Z.AI (Zhipu AI)
We support Z.AI GLM text/chat models, just set zai/ as a prefix when sending completion requests
API Key​
# env variable
os.environ['ZAI_API_KEY']
Sample Usage​
from litellm import completion
import os
os.environ['ZAI_API_KEY'] = ""
response = completion(
model="zai/glm-4.6",
messages=[
{"role": "user", "content": "hello from litellm"}
],
)
print(response)
Sample Usage - Streaming​
from litellm import completion
import os
os.environ['ZAI_API_KEY'] = ""
response = completion(
model="zai/glm-4.6",
messages=[
{"role": "user", "content": "hello from litellm"}
],
stream=True
)
for chunk in response:
print(chunk)
Supported Models​
We support ALL Z.AI GLM models, just set zai/ as a prefix when sending completion requests.

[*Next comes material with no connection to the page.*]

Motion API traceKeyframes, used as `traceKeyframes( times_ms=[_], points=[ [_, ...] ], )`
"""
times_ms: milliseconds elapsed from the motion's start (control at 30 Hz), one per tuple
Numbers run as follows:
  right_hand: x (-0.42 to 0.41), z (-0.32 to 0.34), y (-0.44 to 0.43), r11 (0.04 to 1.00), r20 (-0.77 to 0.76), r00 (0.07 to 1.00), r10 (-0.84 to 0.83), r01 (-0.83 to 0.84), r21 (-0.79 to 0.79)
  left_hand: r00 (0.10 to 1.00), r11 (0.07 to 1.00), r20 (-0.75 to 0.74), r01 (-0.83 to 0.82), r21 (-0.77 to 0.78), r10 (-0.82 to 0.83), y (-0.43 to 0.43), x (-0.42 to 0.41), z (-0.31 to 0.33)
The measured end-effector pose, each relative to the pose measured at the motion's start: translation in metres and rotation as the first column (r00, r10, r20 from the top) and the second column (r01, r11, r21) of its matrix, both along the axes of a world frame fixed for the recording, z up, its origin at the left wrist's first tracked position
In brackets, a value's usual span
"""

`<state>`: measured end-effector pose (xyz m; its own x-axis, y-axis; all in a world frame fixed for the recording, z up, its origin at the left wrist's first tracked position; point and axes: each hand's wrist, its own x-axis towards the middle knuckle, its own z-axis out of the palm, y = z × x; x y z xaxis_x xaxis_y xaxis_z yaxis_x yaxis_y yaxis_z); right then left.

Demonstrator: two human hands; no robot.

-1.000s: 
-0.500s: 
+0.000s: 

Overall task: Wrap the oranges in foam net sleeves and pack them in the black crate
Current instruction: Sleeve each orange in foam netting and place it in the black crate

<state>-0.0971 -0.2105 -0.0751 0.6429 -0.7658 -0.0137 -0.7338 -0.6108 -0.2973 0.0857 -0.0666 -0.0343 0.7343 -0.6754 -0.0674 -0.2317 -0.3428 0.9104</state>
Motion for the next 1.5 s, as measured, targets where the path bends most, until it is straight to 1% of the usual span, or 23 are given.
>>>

| Model Name | Function Call | Notes |
|---|---|---|
| glm-4.6 | completion(model="zai/glm-4.6", messages) | Latest flagship model, 200K context |
| glm-4.5 | completion(model="zai/glm-4.5", messages) | 128K context |
| glm-4.5v | completion(model="zai/glm-4.5v", messages) | Vision model |
| glm-4.5-x | completion(model="zai/glm-4.5-x", messages) | Premium tier |
| glm-4.5-air | completion(model="zai/glm-4.5-air", messages) | Lightweight |
| glm-4.5-airx | completion(model="zai/glm-4.5-airx", messages) | Fast lightweight |
| glm-4-32b-0414-128k | completion(model="zai/glm-4-32b-0414-128k", messages) | 32B parameter model |
| glm-4.5-flash | completion(model="zai/glm-4.5-flash", messages) | FREE tier |
Model Pricing​
| Model | Input ($/1M tokens) | Output ($/1M tokens) | Context Window |
|---|---|---|---|
| glm-4.6 | $0.60 | $2.20 | 200K |
| glm-4.5 | $0.60 | $2.20 | 128K |
| glm-4.5v | $0.60 | $1.80 | 128K |
| glm-4.5-x | $2.20 | $8.90 | 128K |
| glm-4.5-air | $0.20 | $1.10 | 128K |
| glm-4.5-airx | $1.10 | $4.50 | 128K |
| glm-4-32b-0414-128k | $0.10 | $0.10 | 128K |
| glm-4.5-flash | FREE | FREE | 128K |
Using with LiteLLM Proxy​
- SDK
- PROXY
from litellm import completion
import os
os.environ['ZAI_API_KEY'] = ""
response = completion(
model="zai/glm-4.6",
messages=[{"role": "user", "content": "Hello, how are you?"}],
)
print(response.choices[0].message.content)
- Setup config.yaml
model_list:
- model_name: glm-4.6
litellm_params:
model: zai/glm-4.6
api_key: os.environ/ZAI_API_KEY
- model_name: glm-4.5-flash # Free tier
litellm_params:
model: zai/glm-4.5-flash
api_key: os.environ/ZAI_API_KEY
- Run proxy
litellm --config config.yaml
- Test it!
curl -L -X POST 'http://0.0.0.0:4000/v1/chat/completions' \
-H 'Content-Type: application/json' \
-H 'Authorization: Bearer sk-1234' \
-d '{
"model": "glm-4.6",
"messages": [
{
"role": "user",
"content": "Hello, how are you?"
}
]
}'